Does racism litter our day to day interactions?

According to Chante Joseph racism litters our day to day interactions – so she made a video series on how to stop being racist. These are her words, not mine and posting does not mean I subscribe to her philosophy. 

I hope these videos will give people enough knowledge to not only evaluate their own actions and behaviours, but also challenge others to do better.

For too long discourse around racism in the UK has been stuck on the question of whether or not racism even exists. Not only is this a form of gaslighting, but it ignores this country’s history of well-documented racial tensions.

This why myself and Channel 4 have created a new web series. How Not To Be Racist doesn’t focus solely on the huge and unfathomable perceptions of racism but more so the ways in which microaggressions litter our day to day interactions. This series looks at the history of racism and how its legacy shapes our interactions today, normalising very problematic points of view.

Chante Joseph - How Not to be a Racist - A satirical response

The funny side!

While studying at university I began to learn and understand more about how racism, particularly on the inter-personal level, operates in the UK. I was often baited into draining and time-consuming arguments about my humanity. I spent hours on Facebook warring with random students in the comment section shocked at how overwhelmingly ignorant people could be.
Looking back through my Facebook in first and second year I’d often write essay-length Facebook statuses about why racism exists and the experiences of black students on campus. Unsurprisingly, this wasn’t great for my mental health and wellbeing and I soon decided that debating my lived experience was not a productive way to make a change.

I Want Freedom

How Not To Be Racist is my way of detailing very serious issues, being unapologetically myself, without fear of being shouted down by racists. The series does a great job refraining from positioning racism in the UK as a debate. I skipped past that part of the discussion and went straight to explaining how it exists and how you can do better.
The series was filmed over two days in January with scriptwriting happening just a few days before. Originally the scripts were much longer and more detailed but given the social nature of the video, we had to really think about the messaging we wanted to hone in on and how to deliver it in a punchy way.
Episode one is all about coolness at a cost. So many people emulate blackness through music, fashion and art because it sells. However, there is often little recognition of the struggle it comes from or credit for the creators. In this episode, I look at the ways black creators and culture is stolen; from Tik Tok trends through to the bleak history of tap dancing there is a cost to being cool and it usually comes at the expense of black creators.
Episode two on white saviours breaks down a lot of the problems around voluntourism and white people feeling like they always need to save the day. I look at the way media has played a huge role in reinforcing the narrative of white people being the only ones who can save the world – particularly the global south.

Is it racist?

The third and final episode is all about racism in the dating scene. We look at the fetishisation of mixed-race kids, the over-sexualisation of black people on dating apps and the way colourism impacts who does and doesn’t receive the holy swipe right. This was a great episode to film and will really make people dissect the way they think about the politics of dating.

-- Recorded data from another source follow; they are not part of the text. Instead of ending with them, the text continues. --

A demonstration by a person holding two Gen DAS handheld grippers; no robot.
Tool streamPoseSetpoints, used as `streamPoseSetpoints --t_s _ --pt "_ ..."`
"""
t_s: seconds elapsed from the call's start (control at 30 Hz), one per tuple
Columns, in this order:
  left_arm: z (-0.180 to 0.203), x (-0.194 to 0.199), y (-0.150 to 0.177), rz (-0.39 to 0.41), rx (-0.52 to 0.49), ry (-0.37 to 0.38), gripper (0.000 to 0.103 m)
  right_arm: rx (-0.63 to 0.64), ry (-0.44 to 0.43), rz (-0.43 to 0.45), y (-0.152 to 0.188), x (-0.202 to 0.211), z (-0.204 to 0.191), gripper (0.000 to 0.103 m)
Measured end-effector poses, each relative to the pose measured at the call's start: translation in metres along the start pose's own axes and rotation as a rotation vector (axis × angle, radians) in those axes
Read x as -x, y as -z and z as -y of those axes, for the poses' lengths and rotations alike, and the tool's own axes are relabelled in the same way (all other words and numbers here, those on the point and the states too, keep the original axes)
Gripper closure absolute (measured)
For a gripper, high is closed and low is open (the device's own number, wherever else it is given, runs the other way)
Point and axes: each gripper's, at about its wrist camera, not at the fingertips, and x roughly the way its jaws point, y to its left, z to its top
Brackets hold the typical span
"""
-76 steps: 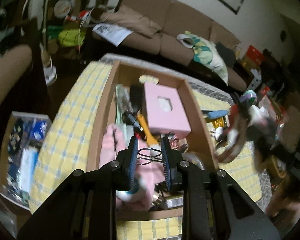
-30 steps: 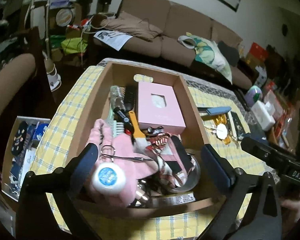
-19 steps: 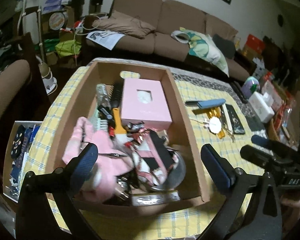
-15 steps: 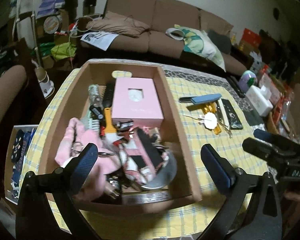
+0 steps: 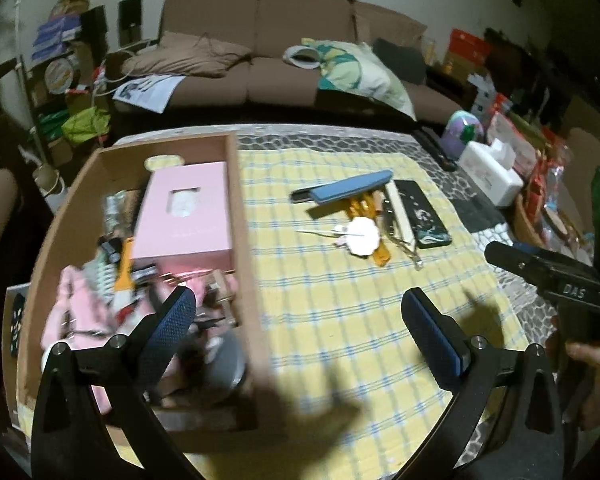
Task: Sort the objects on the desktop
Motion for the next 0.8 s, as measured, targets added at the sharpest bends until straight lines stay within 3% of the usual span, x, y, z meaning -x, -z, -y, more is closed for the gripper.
streamPoseSetpoints --t_s 0.1,0.33,0.5,0.8 --pt "0.021 -0.017 -0.005 -0.008 -0.021 0.008 0.0 0.001 0.051 -0.005 0.002 -0.005 0.023 0.0" --pt "0.058 -0.067 -0.012 -0.041 -0.034 0.026 0.0 -0.038 0.068 -0.038 0.009 -0.025 0.06 0.0" --pt "0.077 -0.126 -0.016 -0.084 -0.057 -0.017 0.0 -0.107 0.037 -0.044 0.017 -0.038 0.078 0.0" --pt "0.084 -0.201 -0.027 -0.119 -0.105 -0.08 0.0 -0.093 0.026 -0.062 0.023 -0.048 0.078 0.0"
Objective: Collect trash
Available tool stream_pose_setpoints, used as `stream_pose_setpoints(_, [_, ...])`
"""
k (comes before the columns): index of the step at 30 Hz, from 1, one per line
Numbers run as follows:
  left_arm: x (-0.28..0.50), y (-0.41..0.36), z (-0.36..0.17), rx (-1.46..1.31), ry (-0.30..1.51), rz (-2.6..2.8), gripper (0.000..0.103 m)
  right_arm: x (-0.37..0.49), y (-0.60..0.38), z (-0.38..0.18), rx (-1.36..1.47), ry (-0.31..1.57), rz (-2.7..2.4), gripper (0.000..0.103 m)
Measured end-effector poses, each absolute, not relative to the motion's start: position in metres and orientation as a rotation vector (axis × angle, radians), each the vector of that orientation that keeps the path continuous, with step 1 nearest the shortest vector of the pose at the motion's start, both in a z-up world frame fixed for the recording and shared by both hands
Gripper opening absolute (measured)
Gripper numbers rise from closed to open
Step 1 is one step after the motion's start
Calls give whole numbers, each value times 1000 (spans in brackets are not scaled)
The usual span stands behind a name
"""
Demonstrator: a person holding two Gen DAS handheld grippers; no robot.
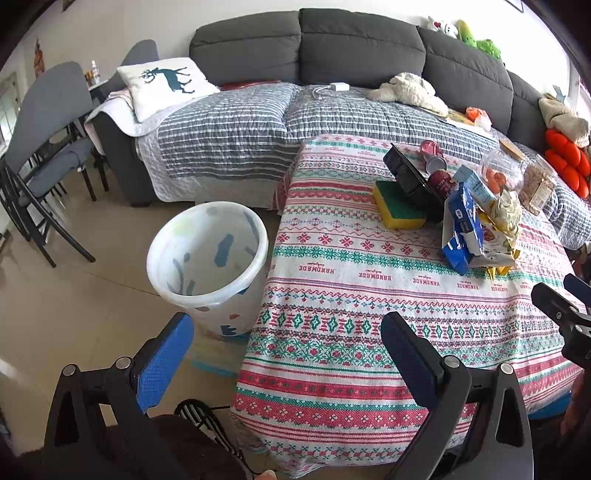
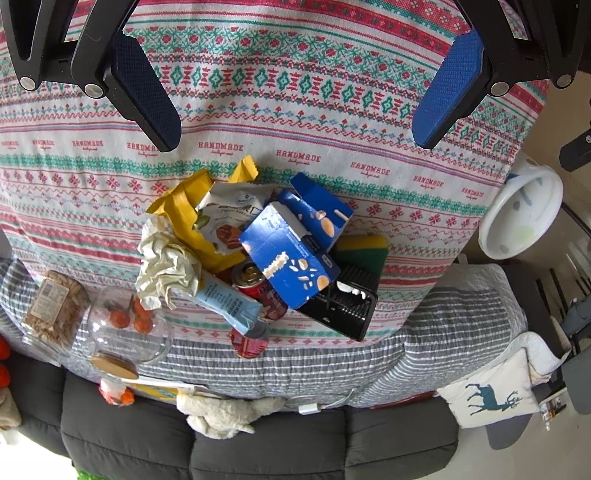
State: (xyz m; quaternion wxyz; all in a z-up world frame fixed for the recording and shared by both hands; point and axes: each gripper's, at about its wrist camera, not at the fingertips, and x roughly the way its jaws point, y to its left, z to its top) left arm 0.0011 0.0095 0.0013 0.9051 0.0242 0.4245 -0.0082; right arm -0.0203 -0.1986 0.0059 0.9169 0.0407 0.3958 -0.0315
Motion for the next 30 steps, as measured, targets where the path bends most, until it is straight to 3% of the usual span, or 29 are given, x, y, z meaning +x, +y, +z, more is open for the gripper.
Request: stream_pose_setpoints(30, [2, 14, 4, 39, 855, 2, 102, -19, -198, 10, 110, 810, -75, 103])
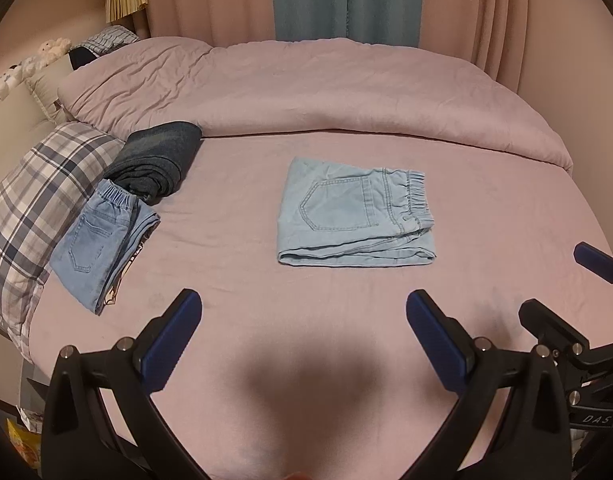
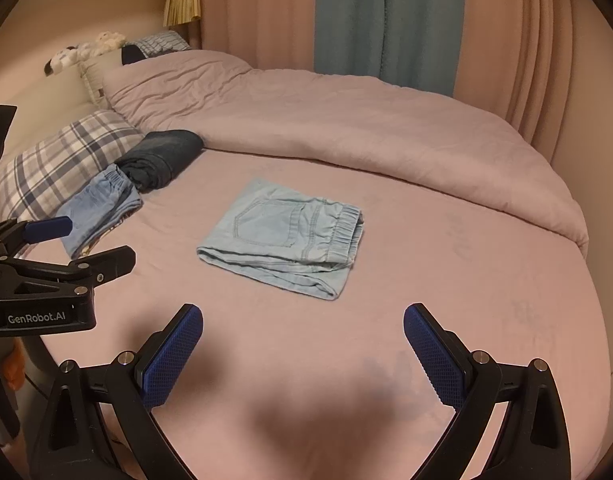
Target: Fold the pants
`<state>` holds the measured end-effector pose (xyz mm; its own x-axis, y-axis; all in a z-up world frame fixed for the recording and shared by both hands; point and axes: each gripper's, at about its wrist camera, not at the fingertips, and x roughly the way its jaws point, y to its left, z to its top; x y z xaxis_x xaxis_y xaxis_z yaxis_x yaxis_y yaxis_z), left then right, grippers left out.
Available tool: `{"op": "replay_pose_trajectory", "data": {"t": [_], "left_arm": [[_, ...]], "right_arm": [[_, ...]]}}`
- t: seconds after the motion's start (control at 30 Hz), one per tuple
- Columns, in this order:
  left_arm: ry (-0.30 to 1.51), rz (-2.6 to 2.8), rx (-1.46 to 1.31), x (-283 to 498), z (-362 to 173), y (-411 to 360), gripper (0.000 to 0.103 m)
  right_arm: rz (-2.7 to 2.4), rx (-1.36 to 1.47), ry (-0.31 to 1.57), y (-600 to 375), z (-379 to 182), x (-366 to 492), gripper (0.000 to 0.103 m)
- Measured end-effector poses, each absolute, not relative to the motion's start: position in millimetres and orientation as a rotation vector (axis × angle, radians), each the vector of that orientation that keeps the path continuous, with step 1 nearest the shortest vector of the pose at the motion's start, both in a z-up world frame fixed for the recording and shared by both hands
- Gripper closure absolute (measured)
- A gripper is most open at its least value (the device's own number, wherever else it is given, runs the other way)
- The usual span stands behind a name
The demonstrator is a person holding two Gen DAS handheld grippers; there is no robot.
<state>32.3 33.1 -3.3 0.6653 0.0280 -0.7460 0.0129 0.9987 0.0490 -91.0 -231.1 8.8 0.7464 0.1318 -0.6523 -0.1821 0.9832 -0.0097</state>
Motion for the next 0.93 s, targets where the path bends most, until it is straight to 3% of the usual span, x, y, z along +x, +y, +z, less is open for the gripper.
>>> {"op": "replay_pose_trajectory", "data": {"t": [0.93], "left_arm": [[0.837, -0.002, 0.065, 39.0, 0.2, 35.7, 0.001]], "right_arm": [[0.17, -0.069, 0.699, -235.9, 11.6, -87.9, 0.003]]}}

Although my series is called ‘How Not To Be Racist’ it is not enough to be ‘not racist’, you have to be anti-racist. I hope these videos will give people enough knowledge to not only evaluate their own actions and behaviours, but also challenge others to do better.
This series has definitely shaken people up. There have been a lot of white tears shed and backlash in the comment sections of Facebook and YouTube, but that is exactly what we want. The series isn’t meant to coddle people and divorce them from the wider structures of racism, it is meant to get them uncomfortable about the ways they knowingly and unknowingly contribute to racist structures.
It is not all doom and gloom though, there has been a positive response online from a lot of people who feel like this series synthesizes huge and difficult topics. There are also many who feel seen and this series has given them the language to describe an issue they found difficult to discuss.
Becoming an anti-racist is a constant process of unlearning, there is no easy way around these very uncomfortable conversations. I do hope that the lightheartedness of this series helps people to engage in these tough topics and want to do better.